PROBLEM REQUIREMENTS = Answer with a bare number: the count of lines in the records below that have the word "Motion".

GIVEN RECORDS =
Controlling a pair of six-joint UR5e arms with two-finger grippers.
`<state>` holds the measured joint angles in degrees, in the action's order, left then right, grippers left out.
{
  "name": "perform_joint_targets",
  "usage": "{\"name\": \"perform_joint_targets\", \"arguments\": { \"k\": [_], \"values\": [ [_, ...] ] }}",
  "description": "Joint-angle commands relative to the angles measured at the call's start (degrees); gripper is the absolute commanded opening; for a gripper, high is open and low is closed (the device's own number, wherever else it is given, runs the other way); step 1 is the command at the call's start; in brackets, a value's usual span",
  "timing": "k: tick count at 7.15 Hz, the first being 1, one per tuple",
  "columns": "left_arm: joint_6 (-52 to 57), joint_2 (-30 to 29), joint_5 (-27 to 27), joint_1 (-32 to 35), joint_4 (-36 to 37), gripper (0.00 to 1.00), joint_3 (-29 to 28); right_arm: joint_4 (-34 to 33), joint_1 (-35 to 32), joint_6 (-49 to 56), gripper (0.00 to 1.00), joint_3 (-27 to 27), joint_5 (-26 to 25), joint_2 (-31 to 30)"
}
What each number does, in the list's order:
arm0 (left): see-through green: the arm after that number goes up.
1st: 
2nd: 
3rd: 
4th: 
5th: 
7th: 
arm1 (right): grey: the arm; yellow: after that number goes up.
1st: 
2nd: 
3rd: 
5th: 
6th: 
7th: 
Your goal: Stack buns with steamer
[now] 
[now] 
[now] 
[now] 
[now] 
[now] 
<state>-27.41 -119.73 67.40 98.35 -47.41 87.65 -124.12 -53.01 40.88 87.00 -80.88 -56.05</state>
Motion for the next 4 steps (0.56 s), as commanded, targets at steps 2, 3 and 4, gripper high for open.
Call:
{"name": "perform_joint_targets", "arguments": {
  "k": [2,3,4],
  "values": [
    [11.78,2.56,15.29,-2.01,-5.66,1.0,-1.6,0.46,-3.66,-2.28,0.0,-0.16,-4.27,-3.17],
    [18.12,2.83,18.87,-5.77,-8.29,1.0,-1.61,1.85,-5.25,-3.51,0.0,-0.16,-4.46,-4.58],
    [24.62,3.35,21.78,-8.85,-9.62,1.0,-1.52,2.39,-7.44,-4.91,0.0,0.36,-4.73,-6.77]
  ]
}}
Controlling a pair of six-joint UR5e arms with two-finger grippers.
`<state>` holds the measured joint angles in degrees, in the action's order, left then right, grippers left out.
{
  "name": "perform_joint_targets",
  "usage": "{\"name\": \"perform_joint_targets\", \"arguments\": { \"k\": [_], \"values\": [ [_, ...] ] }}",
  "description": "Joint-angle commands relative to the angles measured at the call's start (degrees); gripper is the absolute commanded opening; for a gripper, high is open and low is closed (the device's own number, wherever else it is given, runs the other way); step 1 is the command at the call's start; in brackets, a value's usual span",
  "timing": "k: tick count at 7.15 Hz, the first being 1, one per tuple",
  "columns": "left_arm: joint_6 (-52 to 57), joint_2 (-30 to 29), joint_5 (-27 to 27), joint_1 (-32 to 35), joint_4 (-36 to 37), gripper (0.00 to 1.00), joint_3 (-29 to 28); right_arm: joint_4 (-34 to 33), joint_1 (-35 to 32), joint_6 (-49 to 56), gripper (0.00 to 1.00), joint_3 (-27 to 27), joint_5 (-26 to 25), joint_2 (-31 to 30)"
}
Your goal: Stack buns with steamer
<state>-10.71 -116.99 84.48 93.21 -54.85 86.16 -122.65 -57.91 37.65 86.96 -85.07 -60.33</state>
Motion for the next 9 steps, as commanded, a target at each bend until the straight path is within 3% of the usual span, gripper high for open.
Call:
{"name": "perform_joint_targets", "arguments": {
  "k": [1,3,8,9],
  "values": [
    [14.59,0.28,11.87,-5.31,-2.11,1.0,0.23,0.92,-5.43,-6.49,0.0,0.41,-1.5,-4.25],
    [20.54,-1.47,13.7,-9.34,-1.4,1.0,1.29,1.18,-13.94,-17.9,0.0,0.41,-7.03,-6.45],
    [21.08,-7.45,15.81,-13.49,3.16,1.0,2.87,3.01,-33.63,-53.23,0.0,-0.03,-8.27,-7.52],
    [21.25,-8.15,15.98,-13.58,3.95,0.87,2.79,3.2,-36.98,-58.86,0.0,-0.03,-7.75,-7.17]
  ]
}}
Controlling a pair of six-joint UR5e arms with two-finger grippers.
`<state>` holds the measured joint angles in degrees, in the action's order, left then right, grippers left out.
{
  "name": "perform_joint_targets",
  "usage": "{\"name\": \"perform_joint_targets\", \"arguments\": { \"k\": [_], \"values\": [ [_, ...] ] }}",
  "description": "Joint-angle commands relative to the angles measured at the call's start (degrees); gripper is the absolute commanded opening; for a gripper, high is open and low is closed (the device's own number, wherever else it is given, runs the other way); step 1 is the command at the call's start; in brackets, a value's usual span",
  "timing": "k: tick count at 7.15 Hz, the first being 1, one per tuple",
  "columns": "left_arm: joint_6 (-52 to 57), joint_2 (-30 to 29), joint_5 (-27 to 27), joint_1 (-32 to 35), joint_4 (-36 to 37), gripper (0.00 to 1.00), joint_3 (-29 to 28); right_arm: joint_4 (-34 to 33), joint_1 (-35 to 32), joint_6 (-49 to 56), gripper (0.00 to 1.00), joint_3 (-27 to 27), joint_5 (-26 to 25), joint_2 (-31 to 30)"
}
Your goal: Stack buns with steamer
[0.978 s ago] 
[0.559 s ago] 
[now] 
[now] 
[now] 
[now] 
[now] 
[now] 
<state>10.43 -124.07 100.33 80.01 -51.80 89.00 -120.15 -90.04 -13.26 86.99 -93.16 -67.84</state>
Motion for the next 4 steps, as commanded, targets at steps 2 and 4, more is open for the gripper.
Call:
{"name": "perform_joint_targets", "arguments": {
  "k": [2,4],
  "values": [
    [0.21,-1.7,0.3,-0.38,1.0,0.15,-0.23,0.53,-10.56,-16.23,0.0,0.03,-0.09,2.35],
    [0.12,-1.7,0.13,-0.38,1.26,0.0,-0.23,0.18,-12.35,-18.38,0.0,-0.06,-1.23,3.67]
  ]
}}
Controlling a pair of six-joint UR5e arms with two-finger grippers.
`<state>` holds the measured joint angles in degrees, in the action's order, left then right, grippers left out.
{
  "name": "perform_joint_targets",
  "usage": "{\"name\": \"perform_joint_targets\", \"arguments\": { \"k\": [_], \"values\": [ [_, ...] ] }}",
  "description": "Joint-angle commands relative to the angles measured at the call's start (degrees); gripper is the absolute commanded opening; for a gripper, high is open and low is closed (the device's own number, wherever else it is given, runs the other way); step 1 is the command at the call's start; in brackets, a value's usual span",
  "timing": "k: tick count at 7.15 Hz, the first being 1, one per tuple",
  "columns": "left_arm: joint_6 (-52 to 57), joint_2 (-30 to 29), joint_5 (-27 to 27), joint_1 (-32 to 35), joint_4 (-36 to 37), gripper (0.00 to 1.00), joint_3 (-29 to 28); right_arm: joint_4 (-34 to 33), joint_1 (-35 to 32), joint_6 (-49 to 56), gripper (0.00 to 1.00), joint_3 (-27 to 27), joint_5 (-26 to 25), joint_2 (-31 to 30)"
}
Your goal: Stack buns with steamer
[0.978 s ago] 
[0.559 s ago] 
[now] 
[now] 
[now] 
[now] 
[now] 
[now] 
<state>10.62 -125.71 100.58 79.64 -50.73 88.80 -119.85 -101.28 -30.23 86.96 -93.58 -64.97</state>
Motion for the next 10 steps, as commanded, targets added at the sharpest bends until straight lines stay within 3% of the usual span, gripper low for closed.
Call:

SOLUTION TO THIS EXERCISE = 4